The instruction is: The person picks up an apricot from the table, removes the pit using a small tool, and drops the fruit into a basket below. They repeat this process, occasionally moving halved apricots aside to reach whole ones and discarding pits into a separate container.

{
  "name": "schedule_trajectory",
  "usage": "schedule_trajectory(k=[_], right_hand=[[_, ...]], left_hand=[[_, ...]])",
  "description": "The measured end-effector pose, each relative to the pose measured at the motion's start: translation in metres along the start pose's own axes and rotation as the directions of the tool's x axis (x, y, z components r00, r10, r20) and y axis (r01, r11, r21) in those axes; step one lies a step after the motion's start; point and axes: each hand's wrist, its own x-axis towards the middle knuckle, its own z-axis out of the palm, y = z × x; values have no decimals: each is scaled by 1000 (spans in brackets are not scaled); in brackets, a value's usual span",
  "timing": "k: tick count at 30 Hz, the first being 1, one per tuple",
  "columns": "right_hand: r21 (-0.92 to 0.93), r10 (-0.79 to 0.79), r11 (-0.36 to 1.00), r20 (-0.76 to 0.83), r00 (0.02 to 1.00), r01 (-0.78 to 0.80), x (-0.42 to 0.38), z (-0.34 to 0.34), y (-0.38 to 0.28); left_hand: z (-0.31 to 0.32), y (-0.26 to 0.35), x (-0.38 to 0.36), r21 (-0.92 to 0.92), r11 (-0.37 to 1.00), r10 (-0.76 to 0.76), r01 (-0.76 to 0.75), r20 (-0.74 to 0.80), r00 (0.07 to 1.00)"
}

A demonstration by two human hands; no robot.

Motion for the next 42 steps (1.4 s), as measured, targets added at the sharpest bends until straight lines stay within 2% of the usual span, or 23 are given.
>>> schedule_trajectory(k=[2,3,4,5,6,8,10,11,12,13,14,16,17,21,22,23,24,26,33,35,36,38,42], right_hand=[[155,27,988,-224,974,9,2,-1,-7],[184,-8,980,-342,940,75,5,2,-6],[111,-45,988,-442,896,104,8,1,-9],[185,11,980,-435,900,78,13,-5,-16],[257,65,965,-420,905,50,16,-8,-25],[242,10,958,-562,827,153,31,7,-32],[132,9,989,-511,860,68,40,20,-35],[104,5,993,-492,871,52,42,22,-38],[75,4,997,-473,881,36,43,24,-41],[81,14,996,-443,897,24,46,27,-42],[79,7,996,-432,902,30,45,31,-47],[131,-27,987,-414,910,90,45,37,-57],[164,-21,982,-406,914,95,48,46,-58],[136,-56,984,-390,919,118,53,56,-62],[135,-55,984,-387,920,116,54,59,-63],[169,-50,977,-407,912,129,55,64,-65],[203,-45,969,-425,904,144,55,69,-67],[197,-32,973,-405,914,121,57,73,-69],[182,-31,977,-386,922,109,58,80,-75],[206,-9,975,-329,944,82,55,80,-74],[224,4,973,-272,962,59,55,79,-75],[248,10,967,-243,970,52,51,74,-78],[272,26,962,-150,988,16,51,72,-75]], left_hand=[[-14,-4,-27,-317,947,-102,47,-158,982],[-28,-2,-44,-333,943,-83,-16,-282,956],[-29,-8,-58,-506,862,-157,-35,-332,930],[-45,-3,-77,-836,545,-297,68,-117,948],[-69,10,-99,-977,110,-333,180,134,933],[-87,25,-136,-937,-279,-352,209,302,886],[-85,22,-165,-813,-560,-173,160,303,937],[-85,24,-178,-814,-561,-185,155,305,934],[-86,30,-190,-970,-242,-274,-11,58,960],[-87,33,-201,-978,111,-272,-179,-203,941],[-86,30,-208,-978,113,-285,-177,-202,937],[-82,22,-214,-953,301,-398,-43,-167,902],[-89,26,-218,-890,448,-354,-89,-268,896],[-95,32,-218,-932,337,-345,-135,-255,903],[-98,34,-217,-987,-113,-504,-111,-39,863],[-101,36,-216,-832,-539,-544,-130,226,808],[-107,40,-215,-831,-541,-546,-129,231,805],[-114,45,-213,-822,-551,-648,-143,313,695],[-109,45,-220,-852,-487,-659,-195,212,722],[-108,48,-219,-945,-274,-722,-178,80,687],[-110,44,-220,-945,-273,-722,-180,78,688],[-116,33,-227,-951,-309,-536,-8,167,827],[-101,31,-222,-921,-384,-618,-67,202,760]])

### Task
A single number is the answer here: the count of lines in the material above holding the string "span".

### Solution for this exercise
2